Source records
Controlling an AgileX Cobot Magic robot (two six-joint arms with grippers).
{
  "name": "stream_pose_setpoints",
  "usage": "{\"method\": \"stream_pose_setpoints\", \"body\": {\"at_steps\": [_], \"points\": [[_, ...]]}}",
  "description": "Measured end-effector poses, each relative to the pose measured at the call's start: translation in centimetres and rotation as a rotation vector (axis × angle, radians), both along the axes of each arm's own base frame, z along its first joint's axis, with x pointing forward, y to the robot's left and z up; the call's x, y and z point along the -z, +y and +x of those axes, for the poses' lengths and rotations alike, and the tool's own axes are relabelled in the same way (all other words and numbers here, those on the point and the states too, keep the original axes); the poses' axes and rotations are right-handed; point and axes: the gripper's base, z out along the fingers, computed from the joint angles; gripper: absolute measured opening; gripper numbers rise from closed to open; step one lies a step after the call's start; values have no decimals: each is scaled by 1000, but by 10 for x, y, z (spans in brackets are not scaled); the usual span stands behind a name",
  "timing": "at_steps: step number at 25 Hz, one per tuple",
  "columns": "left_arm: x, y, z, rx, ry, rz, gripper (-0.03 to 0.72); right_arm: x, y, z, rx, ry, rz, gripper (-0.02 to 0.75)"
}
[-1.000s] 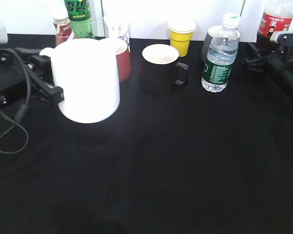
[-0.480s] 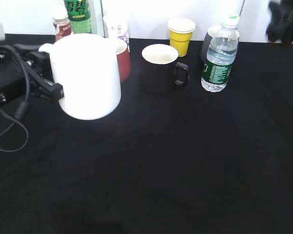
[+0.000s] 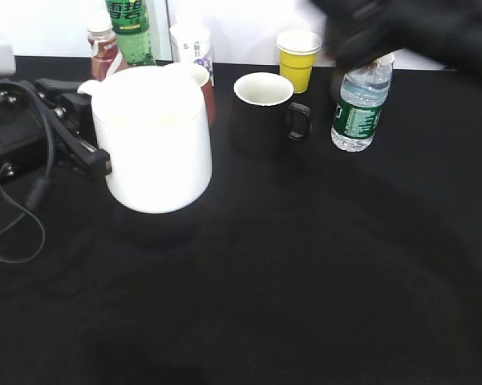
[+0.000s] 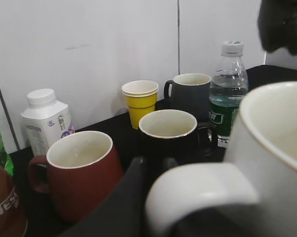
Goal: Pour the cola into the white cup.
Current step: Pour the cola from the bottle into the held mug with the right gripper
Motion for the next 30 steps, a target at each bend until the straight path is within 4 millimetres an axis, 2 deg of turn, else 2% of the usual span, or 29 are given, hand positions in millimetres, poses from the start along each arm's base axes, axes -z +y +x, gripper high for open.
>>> {"method": "stream_pose_setpoints", "body": {"at_steps": [2,6,14,19,30], "points": [[0,0,0,0,0,-1,62,13,18,8,-23,-63,-88,386],[3,1,0,-11,29,24,62,30,27,19,-32,-265,-243,386],[5,1,1,-15,40,34,62,26,28,18,4,-661,-520,386],[3,0,-1,9,20,27,62,26,28,18,22,-796,-633,385],[1,-2,-2,28,2,21,62,23,24,22,113,-943,-775,385]]}}
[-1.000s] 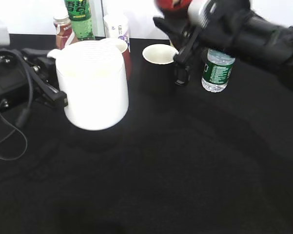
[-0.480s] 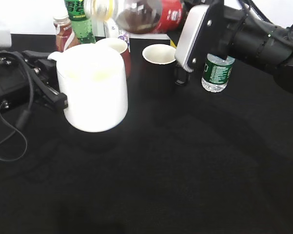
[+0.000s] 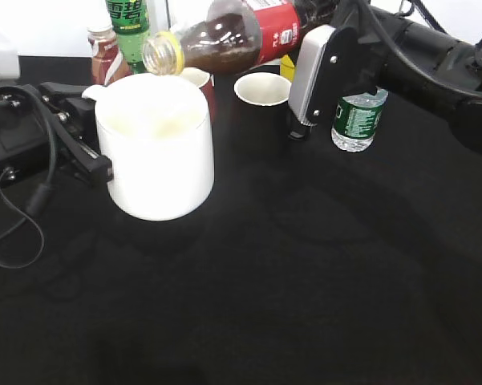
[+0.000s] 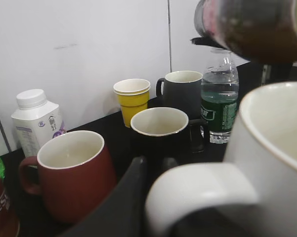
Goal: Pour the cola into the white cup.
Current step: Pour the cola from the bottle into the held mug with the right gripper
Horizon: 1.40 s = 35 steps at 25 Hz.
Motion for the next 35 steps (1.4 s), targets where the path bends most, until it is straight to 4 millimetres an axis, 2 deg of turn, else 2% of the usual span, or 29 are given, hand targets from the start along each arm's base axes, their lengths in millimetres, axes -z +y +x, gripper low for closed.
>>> {"method": "stream_pose_setpoints", "body": {"at_steps": [12,35], "points": [[0,0,0,-6,2,-4,62,-1,0,0,21,-88,-59,385],[1,0,0,-7,6,3,62,-4,0,1,30,-136,-76,385]]}}
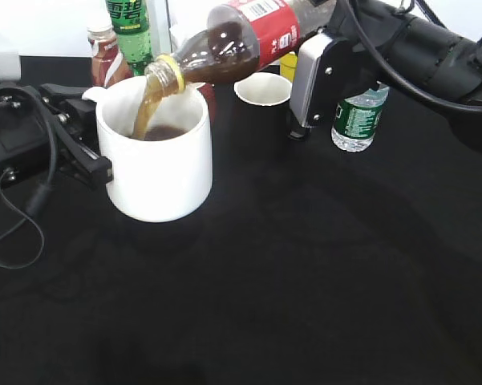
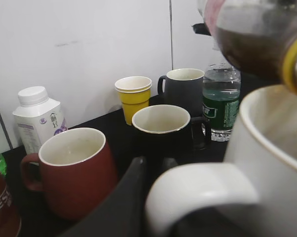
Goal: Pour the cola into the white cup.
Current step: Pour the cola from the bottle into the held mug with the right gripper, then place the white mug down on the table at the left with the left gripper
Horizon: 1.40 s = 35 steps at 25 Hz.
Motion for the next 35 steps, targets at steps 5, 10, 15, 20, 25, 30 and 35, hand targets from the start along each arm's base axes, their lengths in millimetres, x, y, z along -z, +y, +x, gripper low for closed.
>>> {"method": "stream_pose_setpoints", "body": {"at_steps": [5,10,15,20,25,30,35], "points": [[0,0,0,1,0,2,62,-2,0,1,2,-5,6,385],[-2,1,1,-12,-6,-22,62,-2,1,0,-34,78,81,385],[-4,1,1,-16,-18,-44,62,2,4,-2,-81,185,116,385],[-5,1,1,-15,-24,-50,61,5,4,-2,-118,452,294,385],[-4,1,2,-24,-16,-50,61,6,4,-2,-207,995,763,385],[-1,3,3,-54,20,-36,61,1,6,-4,-314,1253,1010,385],[0,4,3,-56,24,-33,61,-6,-13,-29,-213,1301,1029,385]]}}
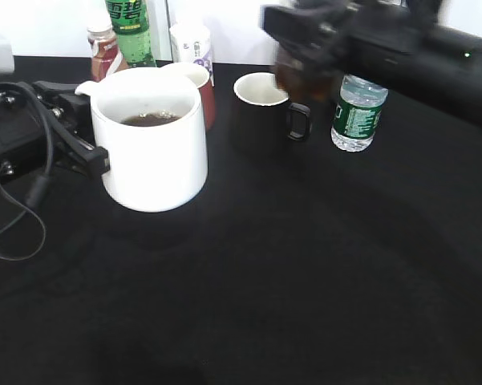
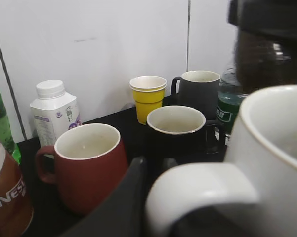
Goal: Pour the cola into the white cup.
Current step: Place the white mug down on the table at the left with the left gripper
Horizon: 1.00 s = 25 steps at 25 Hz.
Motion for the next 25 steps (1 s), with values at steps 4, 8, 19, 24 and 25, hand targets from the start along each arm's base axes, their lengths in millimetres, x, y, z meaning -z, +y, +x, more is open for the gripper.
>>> {"method": "stream_pose_setpoints", "body": {"at_steps": [4,8,19,24,25], "points": [[0,2,2,-28,8,-17,61,7,-28,-44,98,72,18,385],[1,43,19,-213,32,-23,61,18,-64,-82,318,92,47,385],[52,150,111,-584,43,-21,61,24,-70,-91,349,71,7,385],[90,162,196,-586,6,-16,61,24,-70,-91,349,60,-5,385],[96,163,209,-588,7,-20,61,24,-70,-91,349,59,-6,385]]}}
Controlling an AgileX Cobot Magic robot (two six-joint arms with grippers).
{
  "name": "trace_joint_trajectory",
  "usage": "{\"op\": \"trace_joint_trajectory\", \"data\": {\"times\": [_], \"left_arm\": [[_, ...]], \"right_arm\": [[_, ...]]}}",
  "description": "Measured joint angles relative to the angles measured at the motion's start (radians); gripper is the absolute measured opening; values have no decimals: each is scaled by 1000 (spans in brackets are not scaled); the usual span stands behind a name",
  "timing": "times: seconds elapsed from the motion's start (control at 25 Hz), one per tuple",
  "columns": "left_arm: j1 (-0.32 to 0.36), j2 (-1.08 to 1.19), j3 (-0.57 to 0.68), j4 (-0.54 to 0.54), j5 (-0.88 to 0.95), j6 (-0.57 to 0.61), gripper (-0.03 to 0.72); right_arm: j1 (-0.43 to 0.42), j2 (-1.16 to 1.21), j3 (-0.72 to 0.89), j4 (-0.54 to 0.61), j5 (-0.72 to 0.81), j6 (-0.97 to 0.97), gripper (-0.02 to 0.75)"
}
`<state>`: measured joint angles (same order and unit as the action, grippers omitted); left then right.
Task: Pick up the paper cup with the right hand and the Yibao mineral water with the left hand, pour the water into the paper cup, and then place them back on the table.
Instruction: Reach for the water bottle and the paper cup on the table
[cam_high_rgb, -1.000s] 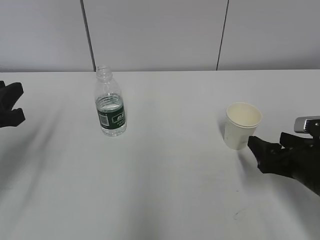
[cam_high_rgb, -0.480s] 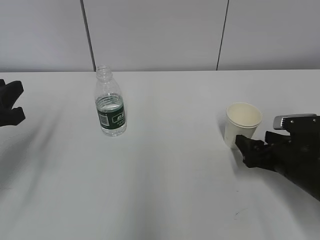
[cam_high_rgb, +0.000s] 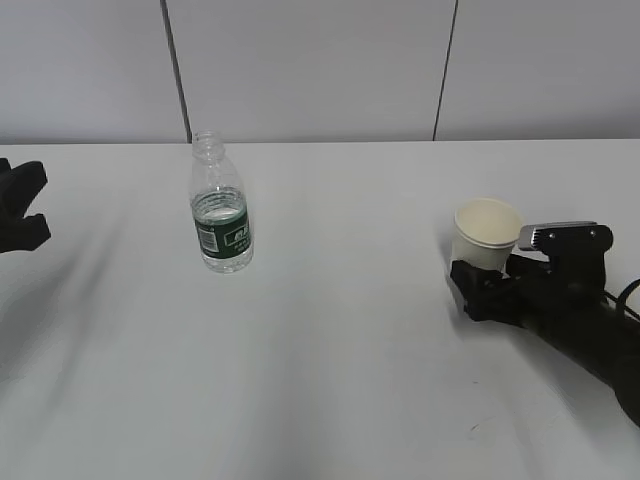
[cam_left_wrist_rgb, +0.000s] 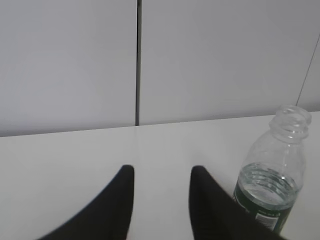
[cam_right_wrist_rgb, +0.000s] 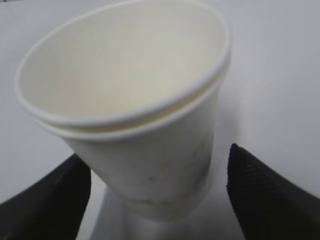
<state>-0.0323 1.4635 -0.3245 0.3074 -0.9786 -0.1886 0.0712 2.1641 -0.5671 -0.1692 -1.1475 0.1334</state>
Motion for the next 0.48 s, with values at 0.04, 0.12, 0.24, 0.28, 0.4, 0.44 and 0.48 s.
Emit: {"op": "trace_joint_trajectory", "data": {"times": [0.04, 0.12, 0.24, 0.28, 0.4, 0.44, 0.48], "left_arm": [[0, 0, 0, 0, 0, 0, 241], [0, 0, 0, 0, -1, 0, 241], [0, 0, 0, 0, -1, 0, 241], [0, 0, 0, 0, -1, 0, 241], [0, 0, 0, 0, -1, 0, 241], [0, 0, 0, 0, -1, 0, 241], [0, 0, 0, 0, -1, 0, 241]], "right_arm": [[0, 5, -7, 0, 0, 2, 661], [0, 17, -24, 0, 0, 4, 661], [0, 23, -39, -2, 0, 4, 661], [0, 24, -45, -2, 0, 4, 661], [0, 25, -52, -2, 0, 5, 661], [0, 27, -57, -2, 0, 5, 661], [0, 27, -59, -2, 0, 6, 661]]}}
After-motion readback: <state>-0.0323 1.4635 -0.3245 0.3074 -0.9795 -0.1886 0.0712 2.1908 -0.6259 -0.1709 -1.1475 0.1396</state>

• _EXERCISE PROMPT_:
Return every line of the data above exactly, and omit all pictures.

• _ANSWER TO THIS EXERCISE_:
Controlling an AgileX Cobot Magic robot (two six-joint arms with grippers).
{
  "name": "stream_pose_setpoints",
  "usage": "{\"method\": \"stream_pose_setpoints\", \"body\": {\"at_steps\": [_], \"points\": [[_, ...]]}}",
  "description": "Measured end-effector poses, each relative to the pose measured at the call's start: translation in centimetres and rotation as a rotation vector (axis × angle, radians), both along the axes of each arm's own base frame, z along its first joint's axis, with x pointing forward, y to the robot's left and z up; the call's x, y and z point along the -z, +y and +x of those axes, for the poses' lengths and rotations alike, and the tool's own axes are relabelled in the same way (all other words and numbers here, those on the point and the states too, keep the original axes); the poses' axes and rotations are right-handed; point and axes: the gripper's base, z out along the fingers, computed from the joint angles; gripper: absolute measured opening; gripper numbers rise from closed to open; step one lies a step after the call's start; values have no decimals: each is scaled by 1000, but by 10 for x, y, z (spans in brackets are not scaled); the usual span stands behind a name",
  "timing": "at_steps: step number at 25 Hz, one per tuple",
  "columns": "left_arm: x, y, z, rx, ry, rz, gripper (-0.03 to 0.72); right_arm: x, y, z, rx, ry, rz, gripper (-0.02 to 0.75)"
}
[-1.000s] 
[-0.480s] 
[+0.000s] 
[+0.000s] 
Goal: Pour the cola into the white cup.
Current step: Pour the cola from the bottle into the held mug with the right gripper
Motion for the next 30 steps, a target at each bend until the straight path is within 4 millimetres an axis, 2 deg of turn, else 2% of the usual span, or 29 are given, hand positions in millimetres, poses from the start along each arm's base axes, axes -z +y +x, gripper high for open.
>>> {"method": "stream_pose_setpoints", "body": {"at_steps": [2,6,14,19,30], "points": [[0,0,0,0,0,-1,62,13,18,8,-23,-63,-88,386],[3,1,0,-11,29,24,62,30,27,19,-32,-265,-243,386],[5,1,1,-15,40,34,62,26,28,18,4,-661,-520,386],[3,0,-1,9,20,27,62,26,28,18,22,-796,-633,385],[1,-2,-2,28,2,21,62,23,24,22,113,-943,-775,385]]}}
[-1.000s] 
[-0.480s] 
[+0.000s] 
[+0.000s] 
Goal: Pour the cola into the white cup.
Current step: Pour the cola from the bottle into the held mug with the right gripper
Horizon: 1.40 s = 35 steps at 25 Hz.
Motion for the next 35 steps (1.4 s), targets where the path bends most, until it is straight to 4 millimetres an axis, 2 deg of turn, else 2% of the usual span, or 29 are given, hand targets from the start along each arm's base axes, their lengths in millimetres, axes -z +y +x, gripper low for closed.
>>> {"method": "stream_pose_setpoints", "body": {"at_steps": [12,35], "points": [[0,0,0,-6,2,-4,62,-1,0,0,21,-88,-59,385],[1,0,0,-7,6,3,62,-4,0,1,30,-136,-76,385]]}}
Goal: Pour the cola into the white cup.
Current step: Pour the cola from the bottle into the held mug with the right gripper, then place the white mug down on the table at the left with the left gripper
Horizon: 1.40 s = 35 steps at 25 Hz.
Motion for the next 35 steps, targets at steps 5, 10, 15, 20, 25, 30 and 35, hand targets from the start along each arm's base axes, their lengths in millimetres, x, y, z along -z, +y, +x, gripper low for closed.
>>> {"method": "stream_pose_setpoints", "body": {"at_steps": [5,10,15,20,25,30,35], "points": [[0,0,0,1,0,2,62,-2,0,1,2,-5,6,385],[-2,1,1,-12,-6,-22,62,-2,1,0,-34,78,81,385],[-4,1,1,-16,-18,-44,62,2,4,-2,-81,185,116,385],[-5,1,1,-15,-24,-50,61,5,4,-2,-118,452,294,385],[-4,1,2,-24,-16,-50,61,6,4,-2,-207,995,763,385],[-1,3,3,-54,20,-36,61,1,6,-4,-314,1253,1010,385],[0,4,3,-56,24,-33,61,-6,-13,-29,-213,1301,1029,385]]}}
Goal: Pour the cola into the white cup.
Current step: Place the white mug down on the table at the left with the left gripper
Horizon: 1.00 s = 25 steps at 25 Hz.
Motion for the next 25 steps (1 s), with values at steps 4, 8, 19, 24 and 25, hand targets from the start along each arm's base axes, their lengths in millimetres, x, y, z meaning -z, +y, +x, more is open for the gripper.
>>> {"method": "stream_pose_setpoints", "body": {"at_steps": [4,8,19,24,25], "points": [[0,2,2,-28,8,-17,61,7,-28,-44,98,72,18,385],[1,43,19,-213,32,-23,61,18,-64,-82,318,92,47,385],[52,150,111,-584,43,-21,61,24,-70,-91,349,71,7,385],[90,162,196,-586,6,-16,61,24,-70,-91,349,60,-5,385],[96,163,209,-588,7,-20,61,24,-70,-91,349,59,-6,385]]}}
Controlling an AgileX Cobot Magic robot (two six-joint arms with grippers).
{
  "name": "trace_joint_trajectory",
  "usage": "{\"op\": \"trace_joint_trajectory\", \"data\": {\"times\": [_], \"left_arm\": [[_, ...]], \"right_arm\": [[_, ...]]}}",
  "description": "Measured joint angles relative to the angles measured at the motion's start (radians); gripper is the absolute measured opening; values have no decimals: each is scaled by 1000 (spans in brackets are not scaled); the usual span stands behind a name",
  "timing": "times: seconds elapsed from the motion's start (control at 25 Hz), one per tuple",
  "columns": "left_arm: j1 (-0.32 to 0.36), j2 (-1.08 to 1.19), j3 (-0.57 to 0.68), j4 (-0.54 to 0.54), j5 (-0.88 to 0.95), j6 (-0.57 to 0.61), gripper (-0.03 to 0.72); right_arm: j1 (-0.43 to 0.42), j2 (-1.16 to 1.21), j3 (-0.72 to 0.89), j4 (-0.54 to 0.61), j5 (-0.72 to 0.81), j6 (-0.97 to 0.97), gripper (-0.02 to 0.75)"
}
`<state>`: measured joint angles (same order and unit as the action, grippers omitted); left then right.
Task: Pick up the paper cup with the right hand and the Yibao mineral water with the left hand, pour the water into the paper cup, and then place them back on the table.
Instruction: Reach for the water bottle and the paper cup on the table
[cam_high_rgb, -1.000s] 
[cam_high_rgb, -0.480s] 
[cam_high_rgb, +0.000s] 
[cam_left_wrist_rgb, +0.000s] 
[cam_right_wrist_rgb, +0.000s] 
<state>-0.0323 1.4635 -0.3245 0.3074 -0.9786 -0.1886 0.0712 2.1641 -0.5671 -0.1692 -1.1475 0.1334</state>
Motion for the next 0.48 s, with values at 0.04, 0.12, 0.24, 0.28, 0.4, 0.44 and 0.48 s.
Emit: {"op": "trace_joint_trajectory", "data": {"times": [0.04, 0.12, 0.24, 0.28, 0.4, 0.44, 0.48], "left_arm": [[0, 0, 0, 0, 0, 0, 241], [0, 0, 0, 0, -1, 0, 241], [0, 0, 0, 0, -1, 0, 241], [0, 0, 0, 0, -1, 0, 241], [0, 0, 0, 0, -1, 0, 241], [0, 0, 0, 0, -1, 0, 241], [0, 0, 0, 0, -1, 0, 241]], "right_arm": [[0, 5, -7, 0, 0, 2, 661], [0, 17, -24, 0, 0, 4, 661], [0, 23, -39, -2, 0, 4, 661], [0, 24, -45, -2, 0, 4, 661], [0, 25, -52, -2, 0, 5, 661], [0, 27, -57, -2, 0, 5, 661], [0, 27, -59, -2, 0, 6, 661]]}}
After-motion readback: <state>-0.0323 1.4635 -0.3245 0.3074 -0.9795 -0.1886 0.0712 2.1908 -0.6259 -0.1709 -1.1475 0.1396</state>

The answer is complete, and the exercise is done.